While I have been scouting for part-time work hours, I am given this look at the interviewer’s desk as though I have asked a priceless and impossible commodity. I had written some days ago too when a particular school didn’t want moms (parent) to be working ones but most definitely wanted them to be stay-at-home educated women.
When surfing on the net on similar topics, I was surprised to see the above article that women in other parts of the developed world too have similar dilemmas.
I have just submitted an article of being happy. Until that gets published and later too, let’s hope I find a balance of being positive of finding a job I want in the hours that I want.
Would also like to mention two more articles that I read in recent times that got me thinking:
The woman leader in the above mentioned article says “do not say things like family will be first”….
I had a colleague in one of my earlier organizations, who seemed very aggressive on her career goals and was ready to allocate long hours for the company. She is smart, intelligent, shrewd and also had grown up children. But when I got to know her little more, she said she had never really quit her full-time work even when her babies were infants.

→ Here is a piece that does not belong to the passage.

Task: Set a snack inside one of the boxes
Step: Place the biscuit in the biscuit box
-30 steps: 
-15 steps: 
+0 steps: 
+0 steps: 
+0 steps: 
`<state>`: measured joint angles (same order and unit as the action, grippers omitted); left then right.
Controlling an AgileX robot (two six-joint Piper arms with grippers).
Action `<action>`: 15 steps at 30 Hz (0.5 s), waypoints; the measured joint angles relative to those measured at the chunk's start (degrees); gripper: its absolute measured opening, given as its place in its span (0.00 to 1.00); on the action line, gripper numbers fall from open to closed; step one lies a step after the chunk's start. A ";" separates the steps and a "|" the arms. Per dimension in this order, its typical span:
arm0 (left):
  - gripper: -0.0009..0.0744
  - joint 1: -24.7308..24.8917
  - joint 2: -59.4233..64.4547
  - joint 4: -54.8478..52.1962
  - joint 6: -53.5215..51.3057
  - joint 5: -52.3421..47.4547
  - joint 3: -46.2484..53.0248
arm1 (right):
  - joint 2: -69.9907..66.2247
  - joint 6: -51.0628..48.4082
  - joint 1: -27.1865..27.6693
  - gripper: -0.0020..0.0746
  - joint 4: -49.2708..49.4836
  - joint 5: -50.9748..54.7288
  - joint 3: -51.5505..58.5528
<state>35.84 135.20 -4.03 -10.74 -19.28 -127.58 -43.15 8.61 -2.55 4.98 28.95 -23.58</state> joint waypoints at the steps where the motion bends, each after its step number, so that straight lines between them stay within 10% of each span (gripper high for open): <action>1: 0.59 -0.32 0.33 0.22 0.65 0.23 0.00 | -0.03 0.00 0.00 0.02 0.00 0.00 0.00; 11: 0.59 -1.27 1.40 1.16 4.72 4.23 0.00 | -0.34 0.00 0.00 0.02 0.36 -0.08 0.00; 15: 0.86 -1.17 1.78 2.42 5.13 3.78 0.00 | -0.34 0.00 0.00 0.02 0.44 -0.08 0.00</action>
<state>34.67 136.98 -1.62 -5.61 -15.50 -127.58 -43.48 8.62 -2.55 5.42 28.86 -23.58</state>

It would be impossible for me to do it right now(guess do not have the aggressive heart), though I send my child to day-care. And I have seen the difference in myself (emotionally) of spending little longer hours than earlier (of course various other factors have added to this situation).
I am less stressed (most parts of the day); do more outdoor picnics with him, cook more for him (if at all that sounds like an added incentives for being a stay-at-home mother). But have to admit that I do get conscious of savings and think of getting in a full-time work responsibility once in a while.

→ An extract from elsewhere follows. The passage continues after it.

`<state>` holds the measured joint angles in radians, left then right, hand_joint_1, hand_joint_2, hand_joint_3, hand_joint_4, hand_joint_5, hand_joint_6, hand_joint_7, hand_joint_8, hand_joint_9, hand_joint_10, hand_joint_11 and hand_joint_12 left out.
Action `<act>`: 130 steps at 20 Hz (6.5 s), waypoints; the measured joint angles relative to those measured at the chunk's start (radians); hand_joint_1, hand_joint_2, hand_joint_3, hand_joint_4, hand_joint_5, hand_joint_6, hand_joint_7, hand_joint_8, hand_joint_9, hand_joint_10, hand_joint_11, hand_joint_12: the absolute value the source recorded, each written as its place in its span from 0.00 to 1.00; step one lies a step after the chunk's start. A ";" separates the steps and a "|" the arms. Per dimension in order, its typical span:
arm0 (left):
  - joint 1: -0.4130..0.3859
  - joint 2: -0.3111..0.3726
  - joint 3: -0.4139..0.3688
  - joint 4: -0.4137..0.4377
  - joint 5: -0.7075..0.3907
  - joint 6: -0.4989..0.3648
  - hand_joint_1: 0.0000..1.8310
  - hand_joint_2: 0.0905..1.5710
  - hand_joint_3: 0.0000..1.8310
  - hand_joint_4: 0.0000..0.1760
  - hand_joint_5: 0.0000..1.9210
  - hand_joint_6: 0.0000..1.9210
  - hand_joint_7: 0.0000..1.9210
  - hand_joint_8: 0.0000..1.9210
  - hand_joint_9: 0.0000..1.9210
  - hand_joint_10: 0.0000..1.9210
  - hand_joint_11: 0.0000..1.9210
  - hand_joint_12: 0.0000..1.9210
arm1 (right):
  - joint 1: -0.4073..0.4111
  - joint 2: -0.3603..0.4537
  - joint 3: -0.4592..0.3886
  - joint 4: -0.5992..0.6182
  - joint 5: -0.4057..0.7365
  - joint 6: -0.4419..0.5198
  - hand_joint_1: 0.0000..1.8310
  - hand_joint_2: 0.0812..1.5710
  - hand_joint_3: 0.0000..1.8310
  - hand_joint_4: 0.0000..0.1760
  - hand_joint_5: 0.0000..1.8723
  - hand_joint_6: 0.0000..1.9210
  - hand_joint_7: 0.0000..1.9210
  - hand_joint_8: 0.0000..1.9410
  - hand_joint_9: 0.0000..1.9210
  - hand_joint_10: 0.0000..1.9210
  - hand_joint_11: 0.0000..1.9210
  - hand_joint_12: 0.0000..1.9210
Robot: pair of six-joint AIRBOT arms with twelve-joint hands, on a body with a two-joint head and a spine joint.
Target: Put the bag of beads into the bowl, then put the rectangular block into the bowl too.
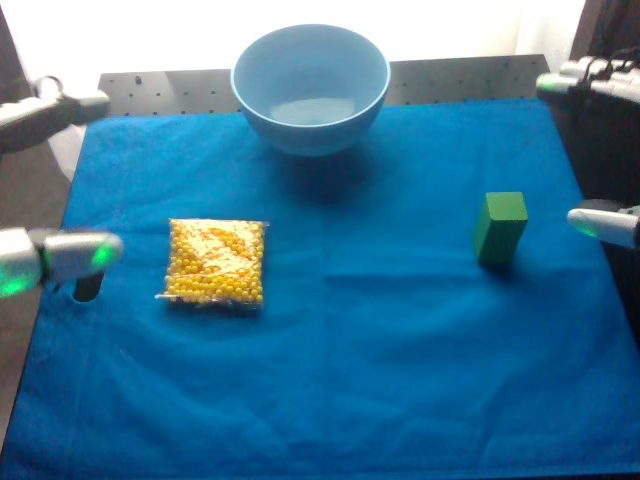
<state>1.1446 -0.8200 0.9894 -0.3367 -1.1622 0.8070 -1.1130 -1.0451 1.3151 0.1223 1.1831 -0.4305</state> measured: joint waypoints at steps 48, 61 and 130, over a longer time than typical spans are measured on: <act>-0.462 -0.077 0.080 0.542 0.719 0.068 0.54 0.55 0.00 0.00 0.39 0.00 0.42 0.02 0.32 0.24 0.08 0.72 | 0.000 -0.011 0.006 -0.007 -0.007 0.000 0.39 0.77 0.00 0.23 0.21 0.00 0.16 0.00 0.11 0.00 0.04 0.09; -0.376 -0.083 0.059 0.544 0.763 0.068 0.45 0.57 0.00 0.00 0.37 0.00 0.43 0.00 0.25 0.39 0.03 0.84 | 0.000 -0.017 0.007 -0.003 -0.008 0.000 0.46 0.77 0.00 0.17 0.21 0.00 0.15 0.00 0.10 0.00 0.04 0.09; -0.831 -0.344 0.406 0.257 0.834 0.416 0.36 0.58 0.00 1.00 0.05 0.00 0.14 0.00 0.13 0.00 0.00 0.34 | 0.016 -0.104 0.094 -0.028 -0.007 0.000 0.40 0.76 0.00 0.12 0.16 0.00 0.13 0.00 0.09 0.00 0.07 0.04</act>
<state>0.3138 -1.1637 1.3956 -0.0792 -0.3279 1.2232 -1.0973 -1.1492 1.4090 0.0940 1.1759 -0.4305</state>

I also read one more article where Bangalore moms are turning into entrepreneurs as they are finding lesser and lesser opportunities that match their experience and earlier pay scales. It is not just talent but long committed work hours that organizations are looking for and until this issue gets resolved where women (moms) can take up jobs that are emotionally satisfying and well-paying, more and more moms will choose to be stay-at-home moms for a long time or choose less paying jobs (something better than nothing-to keep them busy mentally and get some paypack than nothing at all) .
There are also moms who feel the meagre work responsibilities do not match their talent and experience.
Again it makes me think when moms discuss this with me say they are no longer in an age and stage where people may really employ them and they might as well start something of their own. That’s nice until it really comes true.
I discovered that I loved writing and share my thoughts through the written word almost a decade ago. The world of writing has made me more open-minded, know what is good for me, understand myself as a person, know my strong likes and dislikes in people and situations and most importantly given a professional status. It didn’t matter if I can or not churn out the most brilliant piece anyone has read, many have said I am touching untouched topics and I really can connect with women –I know that for a fact.
Thank you -the written world for me to share this with you.
At least it has given me a space to share what most urban Indian moms are facing (talking of those who want to do work and take care of children –not of them who are choosing to be solely stay @ home moms and have no desire to go back to work ever again).
Who knows I might soon do something in the future, that will make me work closely with working moms or stay-at-home moms or children ( they are a very important part of most mothers life).
Thanks for reading. Let’s see if I have different take on this topic by the end of 2014. Share your comments too when you read it.